## WHAT THE TASK REQUIRES
Produce a word-for-word copy of the listing below without its pictures.

## COLLECTED MATERIAL
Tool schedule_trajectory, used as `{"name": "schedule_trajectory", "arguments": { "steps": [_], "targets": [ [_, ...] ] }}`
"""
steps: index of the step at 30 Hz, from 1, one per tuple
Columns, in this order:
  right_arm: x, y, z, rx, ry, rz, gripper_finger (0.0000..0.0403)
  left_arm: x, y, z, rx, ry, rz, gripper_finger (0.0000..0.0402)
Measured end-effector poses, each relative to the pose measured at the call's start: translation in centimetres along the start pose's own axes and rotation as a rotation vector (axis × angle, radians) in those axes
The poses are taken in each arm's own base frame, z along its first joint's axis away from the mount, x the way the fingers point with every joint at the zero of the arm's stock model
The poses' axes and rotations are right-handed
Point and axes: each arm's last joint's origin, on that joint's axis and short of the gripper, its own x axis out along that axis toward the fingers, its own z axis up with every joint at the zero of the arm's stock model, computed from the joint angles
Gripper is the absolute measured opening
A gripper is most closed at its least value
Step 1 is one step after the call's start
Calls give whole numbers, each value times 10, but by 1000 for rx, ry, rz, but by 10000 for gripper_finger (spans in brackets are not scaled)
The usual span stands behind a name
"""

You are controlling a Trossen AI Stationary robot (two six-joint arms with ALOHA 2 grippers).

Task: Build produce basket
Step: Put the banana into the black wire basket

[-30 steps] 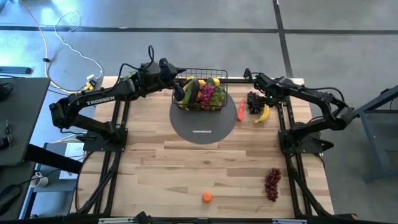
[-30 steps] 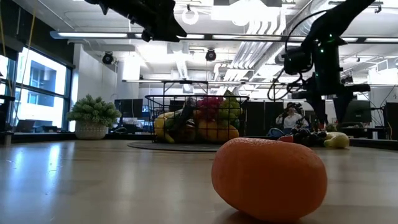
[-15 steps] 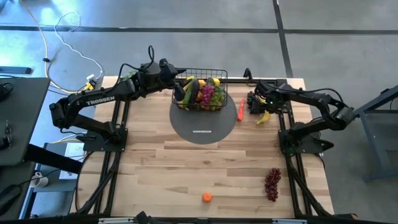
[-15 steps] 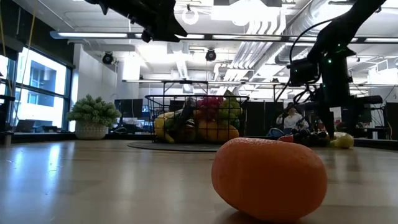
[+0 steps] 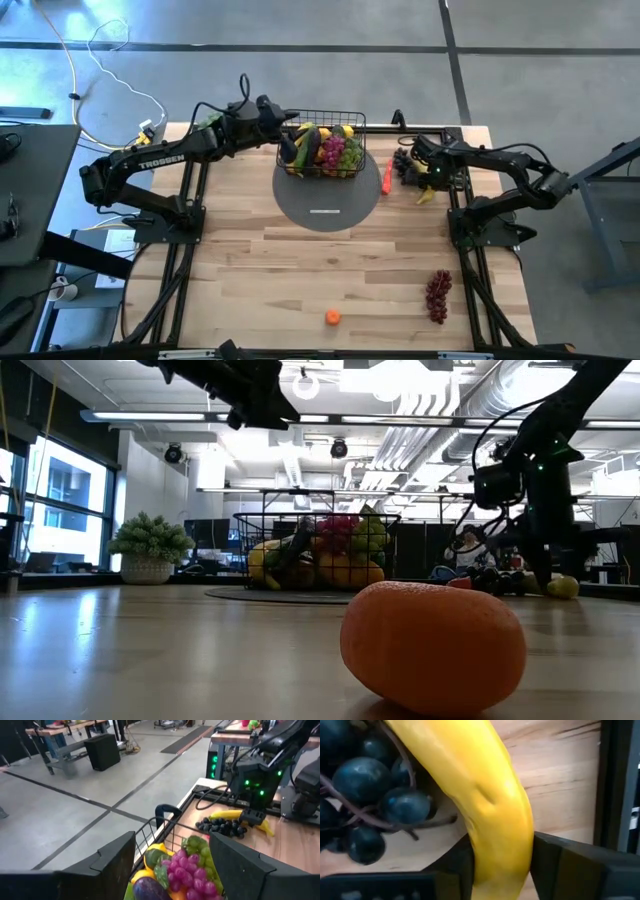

## TASK SOLUTION
Tool schedule_trajectory, used as `{"name": "schedule_trajectory", "arguments": { "steps": [_], "targets": [ [_, ...] ] }}`
"""
steps: index of the step at 30 Hz, from 1, one per tuple
Columns, in this order:
  right_arm: x, y, z, rx, ry, rz, gripper_finger (0.0000..0.0403)
  left_arm: x, y, z, rx, ry, rz, gripper_finger (0.0000..0.0402)
Measured end-effector poses, each relative to the pose measured at the call's start: translation in centimetres along the start pose's own axes and rotation as a rotation vector (axis × angle, radians) in those axes
The poses are taken in each arm's own base frame, z along its first joint's axis away from the mount, x the way the fingers point with every joint at the zero of the arm's stock model
The poses' axes and rotations are right-handed
Point and axes: each arm's last joint's origin, on that joint's axis and short of the gripper, its own x axis out along that axis toward the fingers, its own z axis up with every joint at the zero of the arm's stock model, computed from the joint angles
Gripper is the absolute measured opening
A gripper is most closed at its least value
Step 1 is one step after the call's start
Calls give whole numbers, each value times 10, but by 1000 for rx, ry, rz, but by 10000 for gripper_finger (spans in brackets are not scaled)
The usual span stands behind a name
"""

You are controlling a Trossen AI Stationary robot (two six-joint arms with ALOHA 2 grippers).

Task: Build produce basket
Step: Put the banana into the black wire basket

[-30 steps] 
[-30 steps] 
[-15 steps] 
[-15 steps] 
[+0 steps] 

The exercise is done, with nothing more to add.